The Austrian resistance leader Major Szokoll and Russian military authorities confer about co-operation on the Russian offensive against Vienna.
Carl Szokoll, was the linkman in Vienna for the plotters who tried to assassinate Adolf Hitler on July 20, 1944, and went on to play a major part in persuading the Soviet Red Army to spare the city at the end of the war.
Colonel Claus Count von Stauffenberg, who was on the staff of the German reserve army, led the coup attempt, carrying the bomb intended to kill Hitler in his briefcase into the war room in the Führer's headquarters at Rastenburg, east Prussia - the "Wolf's Lair".
The conspirators, mainly from the German upper class and officer-corps, planned to hijack Operation Valkyrie - the Wehrmacht plan for dealing with civil insurrection - for their own purposes, enabling them openly to deploy troops as if to restore order.
Szokoll was an officer in an Austrian infantry regiment, absorbed like the rest of the national army into the Wehrmacht after the Nazi annexation of Austria in 1938.
His colonel issued the order to implement Valkyrie in Vienna, not knowing he was acting on orders from the plotters in Berlin.Szokoll, then a captain, proceeded with a will to execute the plan, rounding up Nazi officials until the report that Hitler had survived and the coup had failed.
His commander was sent to a concentration camp in the savage post-coup round-up. Szokoll's disingenuous plea that he had only obeying orders was accepted and he escaped punishment, even though he was one of the last to talk to Stauffenberg on the telephone before the count's arrest.

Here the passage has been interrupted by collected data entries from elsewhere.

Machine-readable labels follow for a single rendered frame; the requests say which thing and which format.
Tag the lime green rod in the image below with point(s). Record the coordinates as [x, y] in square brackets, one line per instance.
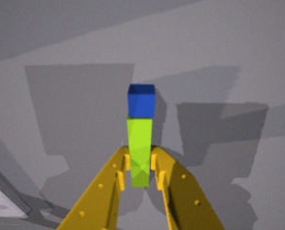
[140, 132]

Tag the small blue cube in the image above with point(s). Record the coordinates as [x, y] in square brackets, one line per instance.
[141, 100]

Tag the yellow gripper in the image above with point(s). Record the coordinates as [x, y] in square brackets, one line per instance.
[186, 205]

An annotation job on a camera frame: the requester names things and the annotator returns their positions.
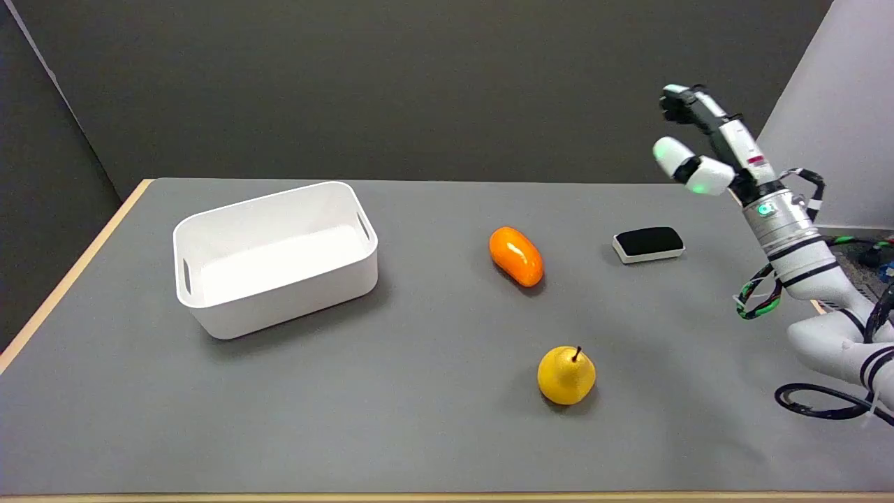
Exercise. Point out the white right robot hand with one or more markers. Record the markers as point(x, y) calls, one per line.
point(726, 143)

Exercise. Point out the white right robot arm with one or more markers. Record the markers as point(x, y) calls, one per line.
point(803, 258)

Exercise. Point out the orange mango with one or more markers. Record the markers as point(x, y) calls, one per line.
point(516, 256)

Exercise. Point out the black and white eraser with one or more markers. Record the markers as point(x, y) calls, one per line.
point(648, 244)

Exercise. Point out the yellow pear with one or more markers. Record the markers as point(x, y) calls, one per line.
point(566, 375)

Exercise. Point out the white plastic storage bin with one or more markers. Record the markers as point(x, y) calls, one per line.
point(274, 257)

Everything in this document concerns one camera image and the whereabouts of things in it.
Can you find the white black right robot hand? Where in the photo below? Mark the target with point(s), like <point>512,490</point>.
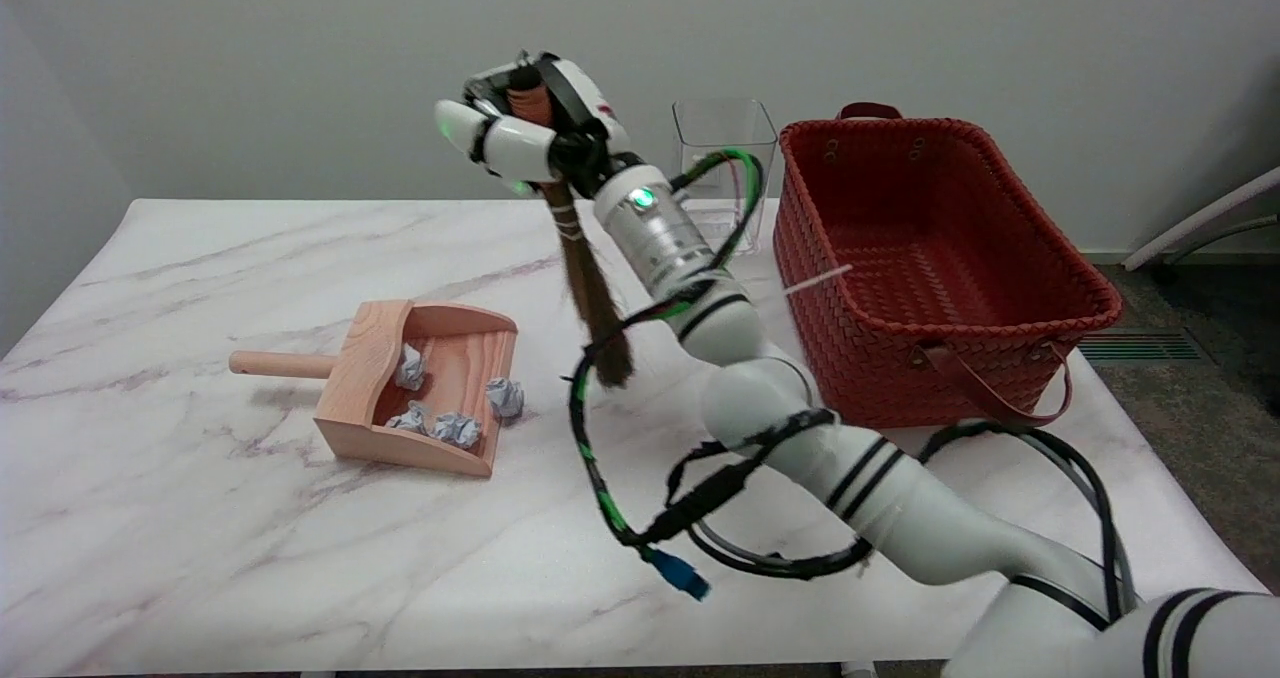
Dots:
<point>520,148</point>

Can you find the small brown straw broom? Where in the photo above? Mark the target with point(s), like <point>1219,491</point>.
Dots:
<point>600,328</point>

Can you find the white paper ball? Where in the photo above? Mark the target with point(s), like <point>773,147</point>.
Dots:
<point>411,368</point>
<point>408,421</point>
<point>505,397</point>
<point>457,431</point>

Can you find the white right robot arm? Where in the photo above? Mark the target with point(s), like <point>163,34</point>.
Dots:
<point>760,408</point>

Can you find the wooden dustpan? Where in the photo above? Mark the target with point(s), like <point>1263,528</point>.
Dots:
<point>350,398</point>

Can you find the clear plastic container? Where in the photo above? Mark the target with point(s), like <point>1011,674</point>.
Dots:
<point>720,123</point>

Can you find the red woven basket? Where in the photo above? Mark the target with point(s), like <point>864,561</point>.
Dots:
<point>950,258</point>

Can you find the floor vent grille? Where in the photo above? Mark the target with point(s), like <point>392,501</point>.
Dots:
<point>1140,345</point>

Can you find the white pipe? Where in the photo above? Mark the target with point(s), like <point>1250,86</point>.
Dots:
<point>1200,220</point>

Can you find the grey pipe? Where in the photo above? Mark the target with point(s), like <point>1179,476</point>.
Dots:
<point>1232,230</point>

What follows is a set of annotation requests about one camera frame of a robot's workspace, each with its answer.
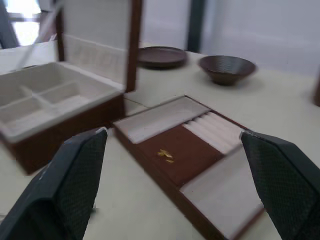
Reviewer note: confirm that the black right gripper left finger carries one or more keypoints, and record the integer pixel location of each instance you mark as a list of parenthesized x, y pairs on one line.
[(62, 190)]

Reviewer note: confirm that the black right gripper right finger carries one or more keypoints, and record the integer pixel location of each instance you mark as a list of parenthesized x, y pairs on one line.
[(282, 185)]

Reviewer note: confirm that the brown jewelry box with lid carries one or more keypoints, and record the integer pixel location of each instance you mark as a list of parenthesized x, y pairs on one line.
[(75, 100)]

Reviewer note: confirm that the brown jewelry tray insert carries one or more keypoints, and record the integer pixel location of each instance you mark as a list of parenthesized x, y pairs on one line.
[(190, 155)]

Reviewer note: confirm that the brown object at table edge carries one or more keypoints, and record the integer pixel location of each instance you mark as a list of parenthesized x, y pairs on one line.
[(316, 87)]

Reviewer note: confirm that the gold earrings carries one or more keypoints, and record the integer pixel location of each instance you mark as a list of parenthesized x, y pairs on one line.
[(165, 155)]

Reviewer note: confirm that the dark brown ribbed bowl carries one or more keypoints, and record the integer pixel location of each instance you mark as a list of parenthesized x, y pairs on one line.
[(226, 68)]

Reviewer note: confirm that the dark brown round plate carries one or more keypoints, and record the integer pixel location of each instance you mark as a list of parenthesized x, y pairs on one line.
[(161, 57)]

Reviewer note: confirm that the dark vertical post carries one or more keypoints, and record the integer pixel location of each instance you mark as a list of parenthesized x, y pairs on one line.
[(196, 25)]

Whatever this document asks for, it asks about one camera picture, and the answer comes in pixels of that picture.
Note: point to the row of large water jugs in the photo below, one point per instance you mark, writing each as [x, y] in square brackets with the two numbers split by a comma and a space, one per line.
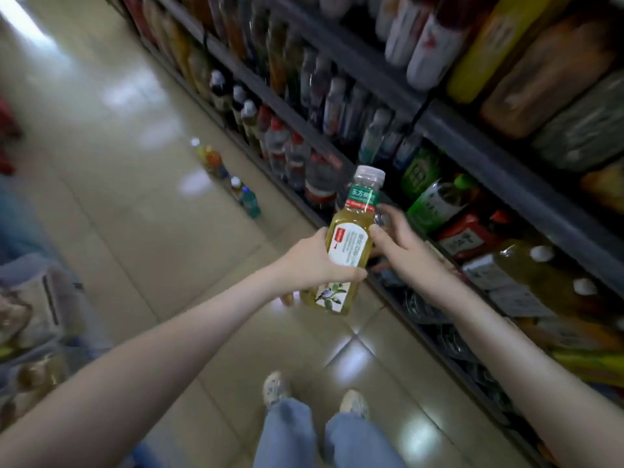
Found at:
[317, 175]

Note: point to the butterfly label tea bottle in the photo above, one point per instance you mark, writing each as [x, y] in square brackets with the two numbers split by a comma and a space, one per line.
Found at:
[349, 243]

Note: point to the person's right forearm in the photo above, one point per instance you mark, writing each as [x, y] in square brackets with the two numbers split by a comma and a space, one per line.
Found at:
[536, 365]

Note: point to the person's right hand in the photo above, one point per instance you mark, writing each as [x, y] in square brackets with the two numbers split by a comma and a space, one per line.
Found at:
[414, 258]

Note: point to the person's left forearm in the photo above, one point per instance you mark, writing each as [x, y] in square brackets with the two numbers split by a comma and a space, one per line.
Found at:
[117, 385]

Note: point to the person's blue jeans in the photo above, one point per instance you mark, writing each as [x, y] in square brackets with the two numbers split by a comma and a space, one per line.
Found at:
[292, 438]

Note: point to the amber tea bottle white cap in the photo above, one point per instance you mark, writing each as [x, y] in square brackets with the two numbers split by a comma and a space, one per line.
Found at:
[235, 187]

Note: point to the dark grey store shelving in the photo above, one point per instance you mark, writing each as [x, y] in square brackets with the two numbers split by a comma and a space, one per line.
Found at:
[458, 136]

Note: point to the teal bottle blue cap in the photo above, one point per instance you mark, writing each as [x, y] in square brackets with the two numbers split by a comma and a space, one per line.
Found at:
[250, 202]

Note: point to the row of dark beverage bottles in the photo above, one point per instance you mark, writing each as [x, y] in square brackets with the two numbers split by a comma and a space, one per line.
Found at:
[292, 83]

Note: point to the orange bottle yellow cap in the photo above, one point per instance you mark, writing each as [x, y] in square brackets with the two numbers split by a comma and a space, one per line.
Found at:
[214, 163]

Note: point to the person's left hand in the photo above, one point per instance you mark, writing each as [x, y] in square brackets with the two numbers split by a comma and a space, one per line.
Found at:
[307, 263]

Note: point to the person's white left shoe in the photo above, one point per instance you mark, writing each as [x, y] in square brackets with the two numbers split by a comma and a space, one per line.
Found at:
[276, 389]

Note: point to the person's white right shoe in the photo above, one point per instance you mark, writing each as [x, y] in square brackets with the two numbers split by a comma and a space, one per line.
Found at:
[353, 402]

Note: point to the person's white shoe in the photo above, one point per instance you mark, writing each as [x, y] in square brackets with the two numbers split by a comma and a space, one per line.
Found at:
[276, 389]
[353, 402]

He had placed his call to an untapped extension in a supply office at headquarters, a precautionary number given to Szokoll when they met early in 1944. Less than two weeks after the coup failed, Szokoll was promoted to his final rank of major.
Szokoll was born in Vienna, the son of a corporal in the Austro-Hungarian imperial army, also called Carl, who spent a period as a prisoner of war in Siberia and stayed in the service after the first world war. Carl junior therefore grew up in Viennese barracks.
His father wanted him to do better than himself and sent the boy to a grammar school, where he excelled in class and on the sports field before enlisting in his father's regiment in 1934 as an officer-cadet. Two years later he met his future wife, Christl Kukula, daughter of an industrialist and his Jewish wife.
After the Anschluss, Carl senior urged his son to give up the friendship, which threatened to ruin his army career under the Nazis. His punishment was mild: his transfer to a panzer unit was reversed and he was sent back to the infantry.
He fought in Poland and France before a wound put him behind a desk in Vienna. His father's advice caused a longstanding rift. But the romance survived and the couple married in 1946.
By then Szokoll had earned the informal title of "saviour of Vienna". After escaping the fate of so many fellow conspirators and the penalty for his relationship with a "half-Jewish" girl, he took his life in his hands once more by putting out feelers from army headquarters to the Soviet military commanders as they closed in on Vienna.
His objective was to get them to treat Vienna as an open city, to prevent it being destroyed as Berlin was in 1945. The Wehrmacht commander of the city, a general of Austrian origin, helped by withdrawing his troops.
A conservative postwar Austrian politician also claimed credit for the successful outcome of the negotiations.But diehard Nazis discovered the plan and three of Szokoll's associates were executed while a reward was put on his head.
Once again he eluded punishment. On reaching the Russian lines he was suspected of being an American spy, but was able to convince his captors otherwise.
He even went on to organise resistance to SS units planning to carry out Hitler's order to fight to the last man. Szokoll emerged unscathed. So, in the main, did his city.
He conducted talks with the Soviet city commandant, and briefly acted as unofficial mayor. But the Russians again became suspicious of Szokoll, accusing him of spying for Germany. As usual by now, he talked his way out of trouble.
His hopes of a prominent role in the postwar regeneration of Austria, or at least Vienna, were dashed by returning professional political exiles, who took all the leading positions. His contribution to the resistance was honoured with several awards, including the freedom of Vienna.
He turned to the cinema, making films which won international acclaim. A favourite theme was the need to awaken the conscience of the kind of silent majority that allowed Hitler to come to power.
He wrote a bestselling autobiography and was working on a science-fiction novel with a peace theme when he died. · Carl Szokoll, soldier and film-maker, born October 15 1915; died August 25 2004.